Art. 11. Admitida a representação prevista no art. 10 desta Instrução Normativa, o serviço responsável pela aplicação de internet, hospedagem ou intermediário será notificado para apresentar, no prazo de 10 (dez) dias, comprovação de atendimento ao pedido de remoção, ou contestação, nos termos do art. 7º deste normativo, sob pena de adoção, pela ANCINE, das medidas judiciais cabíveis para cessação da prática ilícita, além da abertura de processo administrativo sancionador.
Art. 12. As representações em razão da oferta não autorizada de conteúdo audiovisual protegido por meio de serviços de provedores de aplicações de internet, hospedagem e intermediários que não se enquadrem no disposto no art. 10 desta Instrução Normativa, ou cujo responsável não seja identificável, observarão o disposto na Seção I deste normativo.
CAPÍTULO III
DISPOSIÇÕES FINAIS
Art. 13. As representações e contestações devem ser apresentadas eletronicamente, por meio de sistema informatizado.
Art. 14. A ANCINE poderá atuar de ofício na apuração de violações aos direitos autorais de conteúdo audiovisual, promovendo a instauração e a condução dos respectivos processos administrativos.
Parágrafo único. A atuação de ofício observará os princípios do contraditório, da ampla defesa, da proporcionalidade e da motivação dos atos administrativos.
Art. 15. A ANCINE publicará, semestralmente, relatório de transparência com informações agregadas sobre os atos praticados com fundamento nesta Instrução Normativa, acompanhado de avaliação de resultados e de eficiência.
Art. 16. A ANCINE poderá celebrar acordos de cooperação técnica com titulares de direitos autorais, plataformas digitais, provedores de aplicação, hospedagem e demais intermediários, com vistas à definição de procedimentos para a remoção consensual de conteúdo audiovisual protegido disponibilizado sem autorização.
Parágrafo único.
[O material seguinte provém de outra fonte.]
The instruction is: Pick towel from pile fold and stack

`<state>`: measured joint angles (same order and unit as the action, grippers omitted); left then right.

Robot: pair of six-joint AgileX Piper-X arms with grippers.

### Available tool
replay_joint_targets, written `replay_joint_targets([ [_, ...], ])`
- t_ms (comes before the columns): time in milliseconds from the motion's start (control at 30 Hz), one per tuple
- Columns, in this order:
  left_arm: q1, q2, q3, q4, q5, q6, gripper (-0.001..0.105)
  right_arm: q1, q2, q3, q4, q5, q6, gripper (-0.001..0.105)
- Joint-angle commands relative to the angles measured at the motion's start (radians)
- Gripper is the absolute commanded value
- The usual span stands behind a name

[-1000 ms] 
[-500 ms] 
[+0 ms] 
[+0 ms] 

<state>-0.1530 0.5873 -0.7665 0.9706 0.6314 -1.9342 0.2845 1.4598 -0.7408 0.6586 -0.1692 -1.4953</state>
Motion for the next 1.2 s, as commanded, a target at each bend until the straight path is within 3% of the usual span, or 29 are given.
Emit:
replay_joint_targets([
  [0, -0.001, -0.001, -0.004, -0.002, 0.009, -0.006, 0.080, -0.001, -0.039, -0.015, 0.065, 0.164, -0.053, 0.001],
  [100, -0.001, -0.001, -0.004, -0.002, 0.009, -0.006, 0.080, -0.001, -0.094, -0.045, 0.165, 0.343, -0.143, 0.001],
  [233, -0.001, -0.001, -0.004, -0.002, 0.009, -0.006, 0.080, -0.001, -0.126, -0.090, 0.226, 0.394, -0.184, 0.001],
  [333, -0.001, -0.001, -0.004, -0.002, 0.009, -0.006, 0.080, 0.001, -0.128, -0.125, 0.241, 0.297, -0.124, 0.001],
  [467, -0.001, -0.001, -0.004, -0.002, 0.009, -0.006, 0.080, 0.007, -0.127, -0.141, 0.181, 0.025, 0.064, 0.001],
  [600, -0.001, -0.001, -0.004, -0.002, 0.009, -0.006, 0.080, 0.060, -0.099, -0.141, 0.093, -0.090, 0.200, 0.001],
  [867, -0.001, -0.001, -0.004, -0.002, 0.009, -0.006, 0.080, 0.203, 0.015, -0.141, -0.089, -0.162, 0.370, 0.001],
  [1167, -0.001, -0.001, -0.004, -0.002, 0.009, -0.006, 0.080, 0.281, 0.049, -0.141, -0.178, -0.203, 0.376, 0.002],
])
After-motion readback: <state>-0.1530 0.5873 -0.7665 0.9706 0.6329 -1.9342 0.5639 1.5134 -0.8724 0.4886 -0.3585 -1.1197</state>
A celebração dos acordos de cooperação não implica delegação de poder de polícia nem afasta a competência da ANCINE.
Art. 17. O não atendimento aos requisitos elencados nos artigos 4º, 7º e 10 desta Instrução Normativa, após notificação com prazo de 30 (trinta) dias para resposta, implicará no arquivamento da representação.
Art. 18. Caberá recurso administrativo contra a decisão da ANCINE, no prazo de 5 (cinco) dias, contado da ciência pela parte interessada.
Art. 19. Esta Instrução Normativa não se aplica ao acolhimento de representações contra pessoa física que usufrui do conteúdo violado pelos serviços denunciados, sem o propósito de obter vantagem financeira ou lucro.
Art. 20. Os responsáveis pela representação ou contestação responderão, na forma da lei, pela inexatidão ou falsidade dolosa das informações prestadas.
Art. 21. Os casos omissos serão decididos pela Diretoria Colegiada da ANCINE.
Art. 22. Esta Instrução Normativa entra em vigor na data de sua publicação.